§ **Provided data**

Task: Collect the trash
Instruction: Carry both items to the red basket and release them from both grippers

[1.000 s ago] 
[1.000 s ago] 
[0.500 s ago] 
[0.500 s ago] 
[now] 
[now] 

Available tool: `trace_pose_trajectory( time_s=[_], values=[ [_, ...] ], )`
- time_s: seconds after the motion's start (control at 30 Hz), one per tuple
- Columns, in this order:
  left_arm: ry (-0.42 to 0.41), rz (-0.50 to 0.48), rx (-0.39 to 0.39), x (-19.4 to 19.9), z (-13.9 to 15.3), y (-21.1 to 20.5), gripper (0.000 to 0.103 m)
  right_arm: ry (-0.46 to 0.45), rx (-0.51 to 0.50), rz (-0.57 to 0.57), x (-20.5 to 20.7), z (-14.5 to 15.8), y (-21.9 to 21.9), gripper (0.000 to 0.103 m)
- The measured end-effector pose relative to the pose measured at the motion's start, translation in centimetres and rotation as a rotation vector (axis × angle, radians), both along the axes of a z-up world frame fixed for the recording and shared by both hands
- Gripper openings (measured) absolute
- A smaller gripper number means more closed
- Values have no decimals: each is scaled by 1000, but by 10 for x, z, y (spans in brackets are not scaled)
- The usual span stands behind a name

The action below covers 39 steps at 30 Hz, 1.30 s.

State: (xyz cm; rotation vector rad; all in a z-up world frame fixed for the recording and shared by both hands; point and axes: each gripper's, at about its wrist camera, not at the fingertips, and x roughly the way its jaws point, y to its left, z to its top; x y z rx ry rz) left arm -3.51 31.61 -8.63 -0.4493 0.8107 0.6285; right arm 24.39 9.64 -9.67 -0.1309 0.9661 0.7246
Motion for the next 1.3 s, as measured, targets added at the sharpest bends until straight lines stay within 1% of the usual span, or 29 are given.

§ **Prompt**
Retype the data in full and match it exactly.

§ **Solution**
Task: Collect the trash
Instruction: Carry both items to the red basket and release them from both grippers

[1.000 s ago] 
[1.000 s ago] 
[0.500 s ago] 
[0.500 s ago] 
[now] 
[now] 

Available tool: `trace_pose_trajectory( time_s=[_], values=[ [_, ...] ], )`
- time_s: seconds after the motion's start (control at 30 Hz), one per tuple
- Columns, in this order:
  left_arm: ry (-0.42 to 0.41), rz (-0.50 to 0.48), rx (-0.39 to 0.39), x (-19.4 to 19.9), z (-13.9 to 15.3), y (-21.1 to 20.5), gripper (0.000 to 0.103 m)
  right_arm: ry (-0.46 to 0.45), rx (-0.51 to 0.50), rz (-0.57 to 0.57), x (-20.5 to 20.7), z (-14.5 to 15.8), y (-21.9 to 21.9), gripper (0.000 to 0.103 m)
- The measured end-effector pose relative to the pose measured at the motion's start, translation in centimetres and rotation as a rotation vector (axis × angle, radians), both along the axes of a z-up world frame fixed for the recording and shared by both hands
- Gripper openings (measured) absolute
- A smaller gripper number means more closed
- Values have no decimals: each is scaled by 1000, but by 10 for x, z, y (spans in brackets are not scaled)
- The usual span stands behind a name

The action below covers 39 steps at 30 Hz, 1.30 s.

State: (xyz cm; rotation vector rad; all in a z-up world frame fixed for the recording and shared by both hands; point and axes: each gripper's, at about its wrist camera, not at the fingertips, and x roughly the way its jaws point, y to its left, z to its top; x y z rx ry rz) left arm -3.51 31.61 -8.63 -0.4493 0.8107 0.6285; right arm 24.39 9.64 -9.67 -0.1309 0.9661 0.7246
Motion for the next 1.3 s, as measured, targets added at the sharpest bends until straight lines stay within 1% of the usual span, or 29 are given.

The answer was written out completely.